→ WHAT YOU WILL DO
Copy each line below in which the string "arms" appears.

***

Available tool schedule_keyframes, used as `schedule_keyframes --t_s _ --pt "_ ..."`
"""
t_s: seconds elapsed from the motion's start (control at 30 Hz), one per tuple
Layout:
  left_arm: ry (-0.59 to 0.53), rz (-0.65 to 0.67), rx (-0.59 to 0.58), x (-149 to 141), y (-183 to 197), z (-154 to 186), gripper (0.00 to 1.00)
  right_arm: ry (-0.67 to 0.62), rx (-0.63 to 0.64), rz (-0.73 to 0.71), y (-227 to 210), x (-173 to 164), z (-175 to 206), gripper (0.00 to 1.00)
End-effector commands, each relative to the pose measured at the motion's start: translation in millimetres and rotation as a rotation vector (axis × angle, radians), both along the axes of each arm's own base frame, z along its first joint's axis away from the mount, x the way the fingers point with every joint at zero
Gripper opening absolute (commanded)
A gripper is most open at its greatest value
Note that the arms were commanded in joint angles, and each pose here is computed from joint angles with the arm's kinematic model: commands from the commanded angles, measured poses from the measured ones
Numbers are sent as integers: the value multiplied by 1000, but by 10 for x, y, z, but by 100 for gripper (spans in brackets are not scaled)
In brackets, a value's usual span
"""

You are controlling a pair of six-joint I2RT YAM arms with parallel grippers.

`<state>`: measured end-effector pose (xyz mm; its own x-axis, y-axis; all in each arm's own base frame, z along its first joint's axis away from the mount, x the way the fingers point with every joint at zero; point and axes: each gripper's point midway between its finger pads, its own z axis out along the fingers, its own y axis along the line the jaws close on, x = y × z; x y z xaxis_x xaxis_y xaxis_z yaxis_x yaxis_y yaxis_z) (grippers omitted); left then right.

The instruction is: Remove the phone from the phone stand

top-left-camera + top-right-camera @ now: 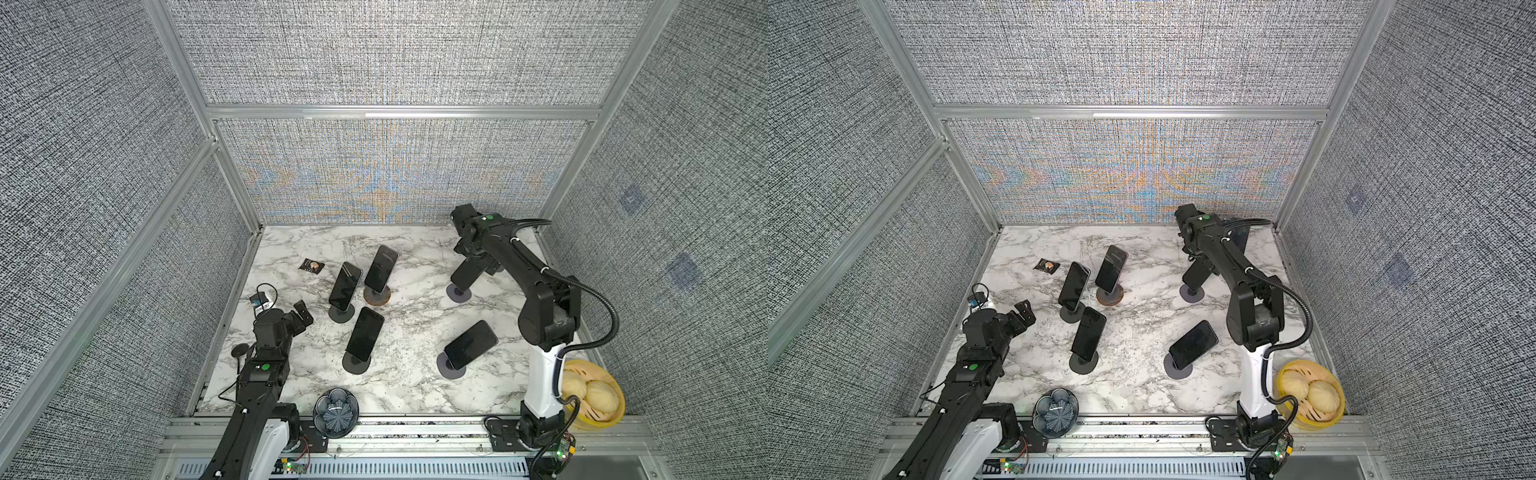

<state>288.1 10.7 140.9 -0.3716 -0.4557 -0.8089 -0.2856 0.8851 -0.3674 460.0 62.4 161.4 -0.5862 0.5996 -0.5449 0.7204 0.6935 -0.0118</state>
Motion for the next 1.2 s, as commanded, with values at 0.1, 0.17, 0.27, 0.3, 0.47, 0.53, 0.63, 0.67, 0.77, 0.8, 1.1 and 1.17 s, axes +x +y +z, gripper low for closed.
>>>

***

→ TASK SOLUTION
Note that the arms were commanded in joint angles, and each pose here is computed from joint angles with the arm's kinematic model: commands from the commanded angles, measured poses from the measured ones
You are controlling a pair of six-joint I2RT YAM arms with parallel grippers.

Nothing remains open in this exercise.